**Exercise description**
Every line of the entries below that includes "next" belongs in the answer, copied as written.

**Extracted information**
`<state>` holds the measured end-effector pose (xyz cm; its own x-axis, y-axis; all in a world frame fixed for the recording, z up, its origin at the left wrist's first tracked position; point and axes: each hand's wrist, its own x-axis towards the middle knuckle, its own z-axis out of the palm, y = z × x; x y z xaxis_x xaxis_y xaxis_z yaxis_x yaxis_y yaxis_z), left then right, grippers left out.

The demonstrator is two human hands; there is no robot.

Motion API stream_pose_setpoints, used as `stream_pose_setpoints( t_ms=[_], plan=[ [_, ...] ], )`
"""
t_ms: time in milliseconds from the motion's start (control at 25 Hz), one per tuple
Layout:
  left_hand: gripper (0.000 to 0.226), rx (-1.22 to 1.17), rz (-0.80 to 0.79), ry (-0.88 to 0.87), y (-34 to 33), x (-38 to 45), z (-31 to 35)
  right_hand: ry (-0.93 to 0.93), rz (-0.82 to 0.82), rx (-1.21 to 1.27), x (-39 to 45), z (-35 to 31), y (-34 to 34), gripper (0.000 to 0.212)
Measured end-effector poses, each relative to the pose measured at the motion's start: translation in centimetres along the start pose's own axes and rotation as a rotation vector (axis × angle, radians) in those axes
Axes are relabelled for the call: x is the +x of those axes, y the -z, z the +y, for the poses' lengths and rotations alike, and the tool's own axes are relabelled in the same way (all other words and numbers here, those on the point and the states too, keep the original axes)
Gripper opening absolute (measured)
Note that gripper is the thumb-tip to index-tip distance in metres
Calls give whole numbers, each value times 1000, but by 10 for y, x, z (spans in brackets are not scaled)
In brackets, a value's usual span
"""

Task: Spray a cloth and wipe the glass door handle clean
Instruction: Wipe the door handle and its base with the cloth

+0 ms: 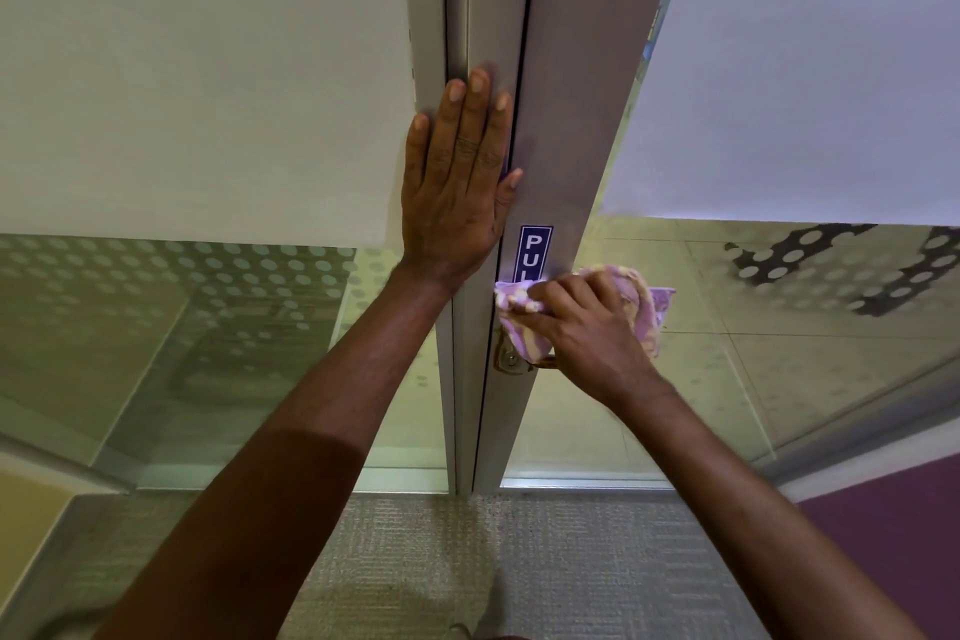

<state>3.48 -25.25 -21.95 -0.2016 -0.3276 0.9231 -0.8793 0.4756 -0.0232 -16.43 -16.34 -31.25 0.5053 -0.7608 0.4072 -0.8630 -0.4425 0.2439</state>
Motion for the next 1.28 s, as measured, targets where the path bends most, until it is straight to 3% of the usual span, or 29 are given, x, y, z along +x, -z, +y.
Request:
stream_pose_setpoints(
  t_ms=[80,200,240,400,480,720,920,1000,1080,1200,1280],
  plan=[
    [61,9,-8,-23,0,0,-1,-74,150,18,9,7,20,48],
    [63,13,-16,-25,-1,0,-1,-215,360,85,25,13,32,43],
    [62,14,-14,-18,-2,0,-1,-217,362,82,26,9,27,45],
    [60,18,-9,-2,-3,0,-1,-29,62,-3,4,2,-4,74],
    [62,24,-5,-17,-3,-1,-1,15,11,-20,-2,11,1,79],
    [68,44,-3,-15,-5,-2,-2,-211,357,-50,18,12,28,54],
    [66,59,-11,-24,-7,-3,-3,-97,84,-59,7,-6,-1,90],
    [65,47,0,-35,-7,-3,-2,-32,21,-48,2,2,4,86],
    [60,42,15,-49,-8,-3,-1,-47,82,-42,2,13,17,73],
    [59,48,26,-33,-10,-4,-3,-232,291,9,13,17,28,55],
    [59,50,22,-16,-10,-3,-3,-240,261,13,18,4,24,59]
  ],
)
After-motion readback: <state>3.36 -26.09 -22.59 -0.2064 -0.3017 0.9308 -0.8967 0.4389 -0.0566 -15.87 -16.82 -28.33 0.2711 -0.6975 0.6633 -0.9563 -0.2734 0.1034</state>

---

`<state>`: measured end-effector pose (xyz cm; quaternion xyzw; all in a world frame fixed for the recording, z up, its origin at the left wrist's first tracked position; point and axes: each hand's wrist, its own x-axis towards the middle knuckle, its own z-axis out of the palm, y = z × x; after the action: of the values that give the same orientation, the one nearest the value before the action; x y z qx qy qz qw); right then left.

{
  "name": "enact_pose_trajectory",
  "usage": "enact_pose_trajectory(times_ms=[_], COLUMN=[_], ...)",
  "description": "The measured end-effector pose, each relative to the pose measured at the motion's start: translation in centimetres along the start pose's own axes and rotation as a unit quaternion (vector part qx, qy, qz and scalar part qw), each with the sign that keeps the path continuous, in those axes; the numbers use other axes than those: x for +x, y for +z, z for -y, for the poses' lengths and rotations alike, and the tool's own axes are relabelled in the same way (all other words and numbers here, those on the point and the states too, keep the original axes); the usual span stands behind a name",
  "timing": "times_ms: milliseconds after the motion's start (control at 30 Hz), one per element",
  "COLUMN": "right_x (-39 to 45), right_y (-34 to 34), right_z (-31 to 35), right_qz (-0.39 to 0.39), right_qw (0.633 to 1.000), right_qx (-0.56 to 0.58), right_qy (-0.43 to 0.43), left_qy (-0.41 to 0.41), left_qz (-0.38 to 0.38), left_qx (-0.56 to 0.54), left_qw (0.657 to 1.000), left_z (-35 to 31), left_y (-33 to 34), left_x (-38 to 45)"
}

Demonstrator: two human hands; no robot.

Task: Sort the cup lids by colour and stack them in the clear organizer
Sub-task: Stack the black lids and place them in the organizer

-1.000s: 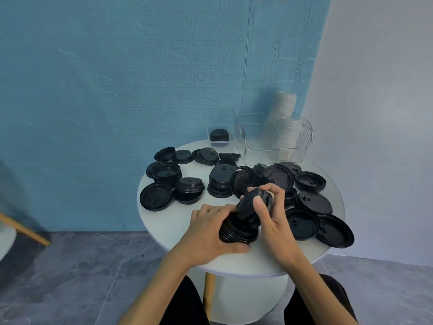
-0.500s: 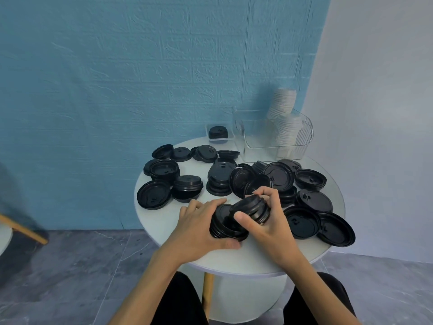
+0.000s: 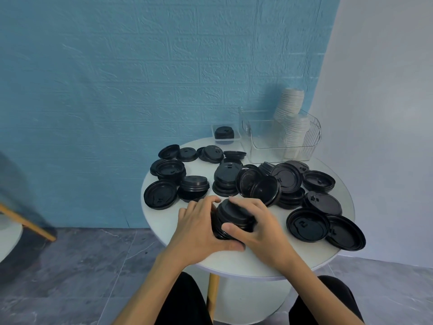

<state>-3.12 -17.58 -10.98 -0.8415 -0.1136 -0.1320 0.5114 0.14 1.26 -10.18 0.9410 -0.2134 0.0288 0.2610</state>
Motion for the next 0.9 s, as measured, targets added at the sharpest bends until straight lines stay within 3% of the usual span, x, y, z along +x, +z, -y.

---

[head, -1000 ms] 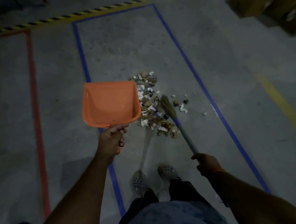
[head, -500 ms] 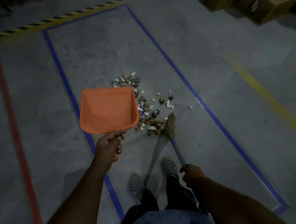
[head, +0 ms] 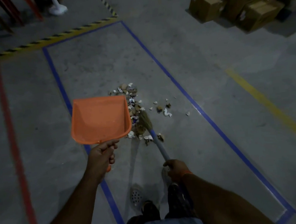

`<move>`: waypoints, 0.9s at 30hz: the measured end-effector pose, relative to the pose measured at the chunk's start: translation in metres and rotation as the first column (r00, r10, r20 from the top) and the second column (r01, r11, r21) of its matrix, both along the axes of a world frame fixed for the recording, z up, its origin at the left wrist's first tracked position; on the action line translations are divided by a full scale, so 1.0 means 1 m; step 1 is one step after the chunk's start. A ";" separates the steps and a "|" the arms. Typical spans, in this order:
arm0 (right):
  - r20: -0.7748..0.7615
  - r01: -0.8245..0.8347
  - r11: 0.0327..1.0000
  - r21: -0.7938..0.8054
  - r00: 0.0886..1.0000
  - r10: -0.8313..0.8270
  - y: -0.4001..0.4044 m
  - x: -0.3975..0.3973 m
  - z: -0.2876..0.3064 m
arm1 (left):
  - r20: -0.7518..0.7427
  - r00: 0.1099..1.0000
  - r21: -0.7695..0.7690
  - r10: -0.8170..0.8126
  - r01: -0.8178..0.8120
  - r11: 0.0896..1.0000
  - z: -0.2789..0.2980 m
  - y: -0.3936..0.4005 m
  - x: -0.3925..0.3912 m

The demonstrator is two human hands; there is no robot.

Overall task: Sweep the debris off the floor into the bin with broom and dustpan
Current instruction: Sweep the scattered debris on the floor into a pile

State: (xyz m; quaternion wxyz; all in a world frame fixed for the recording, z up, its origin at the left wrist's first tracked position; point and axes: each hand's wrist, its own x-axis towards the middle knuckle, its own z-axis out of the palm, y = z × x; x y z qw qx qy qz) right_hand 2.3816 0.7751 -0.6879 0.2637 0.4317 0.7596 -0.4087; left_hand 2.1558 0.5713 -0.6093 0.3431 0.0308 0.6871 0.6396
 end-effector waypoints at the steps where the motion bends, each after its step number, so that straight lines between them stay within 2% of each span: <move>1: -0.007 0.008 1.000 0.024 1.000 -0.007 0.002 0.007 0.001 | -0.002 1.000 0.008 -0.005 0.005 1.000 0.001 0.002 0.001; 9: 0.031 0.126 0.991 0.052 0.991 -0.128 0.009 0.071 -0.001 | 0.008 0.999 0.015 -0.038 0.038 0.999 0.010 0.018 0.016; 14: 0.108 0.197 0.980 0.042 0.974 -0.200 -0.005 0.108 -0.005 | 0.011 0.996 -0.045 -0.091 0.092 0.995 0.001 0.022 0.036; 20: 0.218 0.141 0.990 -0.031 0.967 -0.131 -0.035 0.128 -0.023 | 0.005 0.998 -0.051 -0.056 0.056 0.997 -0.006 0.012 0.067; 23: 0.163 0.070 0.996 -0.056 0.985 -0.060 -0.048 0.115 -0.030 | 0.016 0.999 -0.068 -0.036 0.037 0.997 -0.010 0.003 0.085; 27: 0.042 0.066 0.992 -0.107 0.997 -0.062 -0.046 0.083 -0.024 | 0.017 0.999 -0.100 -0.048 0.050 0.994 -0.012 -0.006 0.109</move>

**Answer to the exercise**
Motion for the next 1.28 s, as measured, targets where the path bends most, until it is straight to 3% of the usual span, or 29 are given, x, y, z along +x, -z, +y.
Motion for the next 0.9 s, as measured, targets added at the sharpest bends until straight lines stay within 3% of the usual span, x, y, z along +x, +z, -y.

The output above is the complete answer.